Tima Bell is a virtuoso who’s as adept at painting as he is at architecture.
Actually, when he started at Rice University in the early 1990s, he intended to study singing. As in opera.
But he quickly shifted gears. “Opera requires a full-time lifelong engagement,” Bell says. “In one year, I realized I was not prepared to commit my life to that.”
So instead, he studied creative writing and art history. “I ended up with Bachelor’s degree with a major in art history and a minor in English literature,” he says.
He followed that up by enrolling at SCI-Arc, the Southern California Institute for Architecture. He wanted to become a better painter by studying architecture, and soon enought found himself fully engaged in three-dimensional design. He earned his degree in it and promptly launched his career.
“I have a partner, Scott Sullivan, who I met in graduate school and we’re committed to making each other better,” he says. “We started building furniture and then started a design/build firm, and had 30 projects by the time we graduated.”
Out of school, they designed and built nearly anything – staircases, railings, bars – even straw bale houses. The two eventually went their separate ways, with Bell heading to Israel as an artist-in-residence for a year. It was a lucrative experience, and one that he’d experienced before.
“At Sci Arc, you show your work before you start, and that’s when some random guy bought my paintings,” he says. “That happened in Israel, when five of them were bought – I made $10,000 and went to Prague and painted, and people would buy it if I put it on a wall somewhere. It gets purchased.”

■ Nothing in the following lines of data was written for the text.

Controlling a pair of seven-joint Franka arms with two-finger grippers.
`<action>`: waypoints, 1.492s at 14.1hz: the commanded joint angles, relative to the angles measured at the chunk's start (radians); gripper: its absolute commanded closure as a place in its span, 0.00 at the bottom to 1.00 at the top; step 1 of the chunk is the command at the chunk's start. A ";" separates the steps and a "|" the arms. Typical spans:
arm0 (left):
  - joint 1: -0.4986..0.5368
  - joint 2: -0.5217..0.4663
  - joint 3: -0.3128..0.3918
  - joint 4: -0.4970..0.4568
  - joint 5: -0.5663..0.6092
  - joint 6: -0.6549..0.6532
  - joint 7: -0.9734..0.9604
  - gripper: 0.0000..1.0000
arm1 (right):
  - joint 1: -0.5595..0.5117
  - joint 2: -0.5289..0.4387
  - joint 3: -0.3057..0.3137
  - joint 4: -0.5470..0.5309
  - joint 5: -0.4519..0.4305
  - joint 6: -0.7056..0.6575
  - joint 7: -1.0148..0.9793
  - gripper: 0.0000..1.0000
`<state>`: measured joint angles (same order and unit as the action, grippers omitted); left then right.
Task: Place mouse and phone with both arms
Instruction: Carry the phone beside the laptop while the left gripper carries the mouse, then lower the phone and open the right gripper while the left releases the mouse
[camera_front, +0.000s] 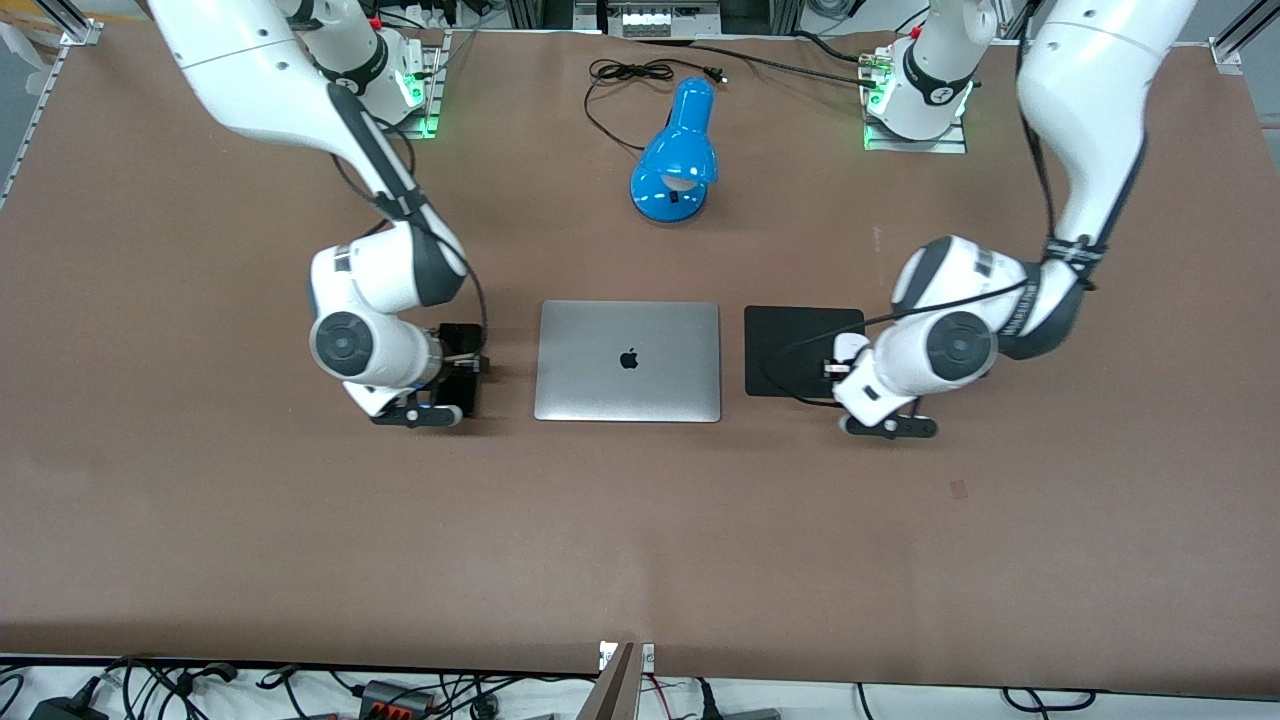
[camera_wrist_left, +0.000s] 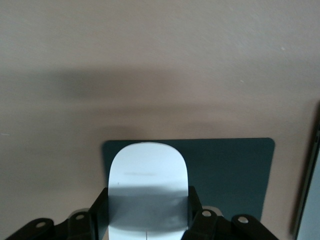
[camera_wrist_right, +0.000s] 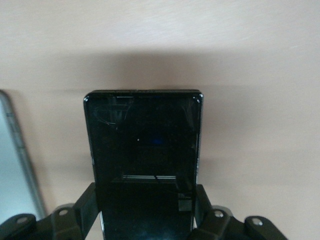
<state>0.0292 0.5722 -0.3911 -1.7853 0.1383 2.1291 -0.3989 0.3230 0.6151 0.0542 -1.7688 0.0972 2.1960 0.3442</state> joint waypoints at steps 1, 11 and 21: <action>0.006 -0.020 -0.003 -0.058 0.020 0.049 -0.026 0.64 | 0.041 0.037 -0.008 0.049 0.015 -0.002 0.053 0.71; 0.011 -0.031 0.003 -0.315 0.018 0.479 -0.029 0.00 | 0.097 0.072 -0.011 0.038 -0.007 0.007 0.036 0.71; 0.018 -0.185 -0.002 -0.227 0.018 0.380 -0.023 0.00 | 0.093 0.014 -0.017 0.064 -0.013 -0.033 0.070 0.00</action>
<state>0.0445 0.4420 -0.3871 -2.0368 0.1388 2.5846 -0.4127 0.4127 0.6798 0.0442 -1.7235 0.0928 2.2063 0.3928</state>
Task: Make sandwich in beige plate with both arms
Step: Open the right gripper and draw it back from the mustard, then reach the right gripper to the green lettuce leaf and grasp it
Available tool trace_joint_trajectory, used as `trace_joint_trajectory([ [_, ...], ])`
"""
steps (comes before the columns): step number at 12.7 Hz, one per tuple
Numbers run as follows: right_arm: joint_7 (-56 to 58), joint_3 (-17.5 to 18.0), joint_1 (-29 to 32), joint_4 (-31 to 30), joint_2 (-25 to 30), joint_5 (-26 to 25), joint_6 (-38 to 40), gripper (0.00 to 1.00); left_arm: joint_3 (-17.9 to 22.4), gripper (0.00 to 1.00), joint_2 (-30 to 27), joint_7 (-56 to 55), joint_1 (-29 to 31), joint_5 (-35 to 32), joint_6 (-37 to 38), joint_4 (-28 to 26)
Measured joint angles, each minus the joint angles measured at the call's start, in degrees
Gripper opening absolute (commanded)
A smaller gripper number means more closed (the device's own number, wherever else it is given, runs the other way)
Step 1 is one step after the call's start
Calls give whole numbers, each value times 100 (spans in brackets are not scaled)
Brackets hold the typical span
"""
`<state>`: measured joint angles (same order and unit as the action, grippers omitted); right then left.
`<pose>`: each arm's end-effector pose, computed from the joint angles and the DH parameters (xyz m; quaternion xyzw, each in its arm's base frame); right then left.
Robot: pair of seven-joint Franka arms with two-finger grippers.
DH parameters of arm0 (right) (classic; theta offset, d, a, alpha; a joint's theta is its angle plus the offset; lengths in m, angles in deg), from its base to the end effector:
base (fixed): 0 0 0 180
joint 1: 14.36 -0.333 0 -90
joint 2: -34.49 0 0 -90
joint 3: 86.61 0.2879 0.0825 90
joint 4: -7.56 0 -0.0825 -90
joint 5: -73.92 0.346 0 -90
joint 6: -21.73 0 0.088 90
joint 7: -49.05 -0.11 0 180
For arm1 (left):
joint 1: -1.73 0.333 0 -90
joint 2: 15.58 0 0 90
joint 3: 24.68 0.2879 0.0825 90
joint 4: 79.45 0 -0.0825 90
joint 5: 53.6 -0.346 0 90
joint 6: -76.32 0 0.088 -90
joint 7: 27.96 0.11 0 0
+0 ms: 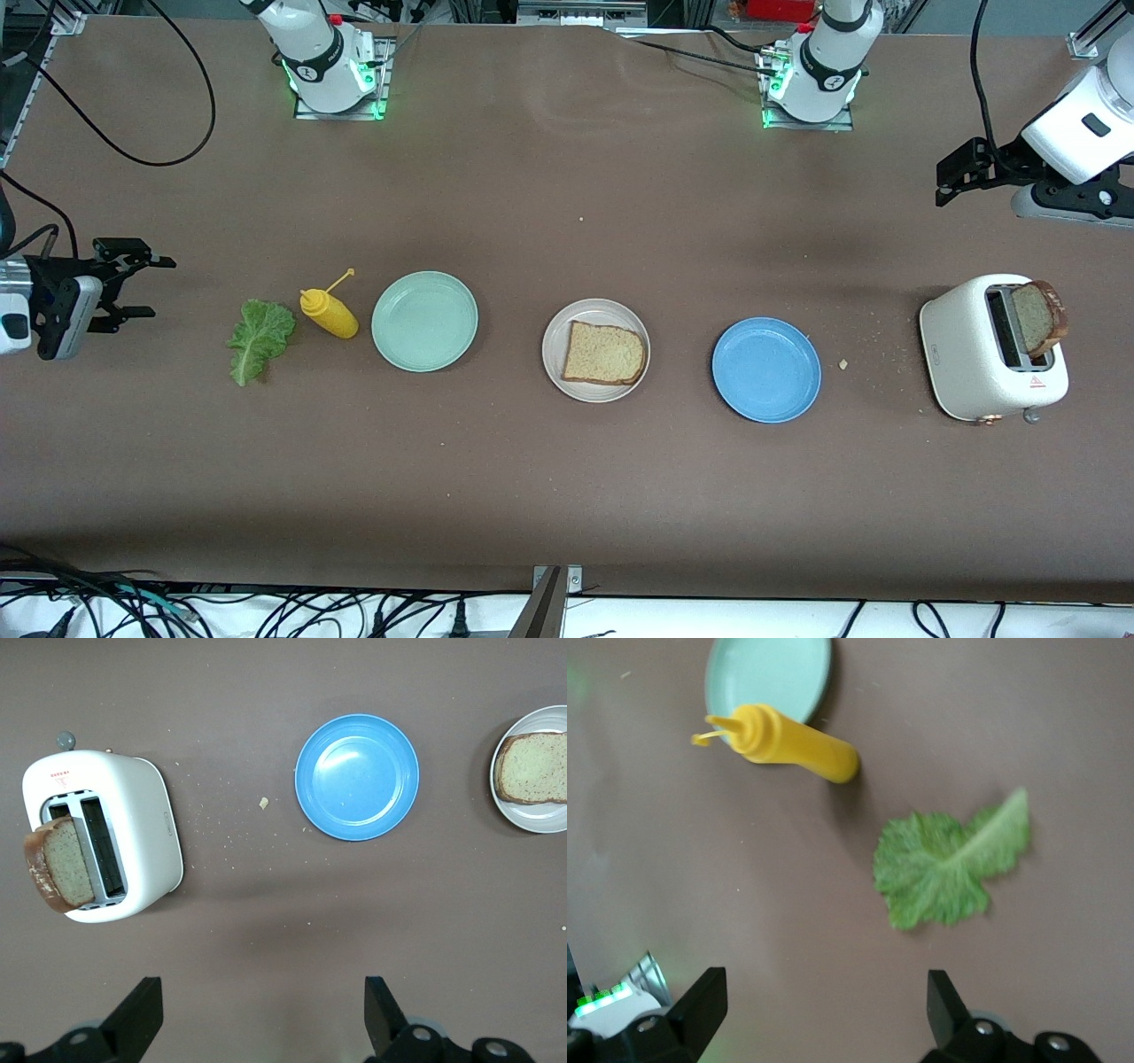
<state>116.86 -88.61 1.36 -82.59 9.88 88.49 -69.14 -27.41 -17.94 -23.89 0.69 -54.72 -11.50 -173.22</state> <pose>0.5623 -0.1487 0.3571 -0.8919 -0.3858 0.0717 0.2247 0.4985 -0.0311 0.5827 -0.9971 0.0682 0.0314 0.0107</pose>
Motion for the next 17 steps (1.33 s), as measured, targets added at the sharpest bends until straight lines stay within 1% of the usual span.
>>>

He came back to the states, and seven years later joined up with his partner again, to form Relativity Architects. The pair design a variety of projects – X-ray rooms, bars, a campus for an internet company and a showroom for a clothing company. There are two versions to their architecture, he says: pragmatic and esoteric.
On the pragmatic side, “we build what we design – the clients who come to us are going to build the project,” he says. “As for the esoteric part – there, we’re not limited to typology.”
All the while, he’s been painting. More specifically, he’s been working on paper with watercolors. “The technique is like cloud formation – you don’t control watercolors – they control the painting with drip and spread,” he says. “You have to release control.”
About 80 percent of his paintings are landscapes, and of those, half were painted in the field – in places like Venice or Croatia. All, though, employ a playfulness with depth and dimensionality. “It’s about space and creating a spatial environment that makes you question – ‘What’s going on here?’” he says. “It’s like Cezanne – there’s two dimensionality, and just enough perspective in the painting to give you depth.”
His color palette reflects whatever he’s painting at the time, in plein air. “I love blues and greens in nature, and I’ll create 20 to 30 greens in a single painting for the flora,” he says. “When red is applied it adds so much power – and the blues are the strong washes, and then tons and tons of greens.”
He’ll do the occasional gallery show, in Los Angeles or New York, and when he does, his paintings sell. Meanwhile, he’s incorporating his artistic sensibilities into his architecture, too. “I had a 16- by-12-foot wall to create a mural in Venice Beach – it’s pixelated,” he says. “And I got two more commissions from that.”
It seems to be a common theme across his career.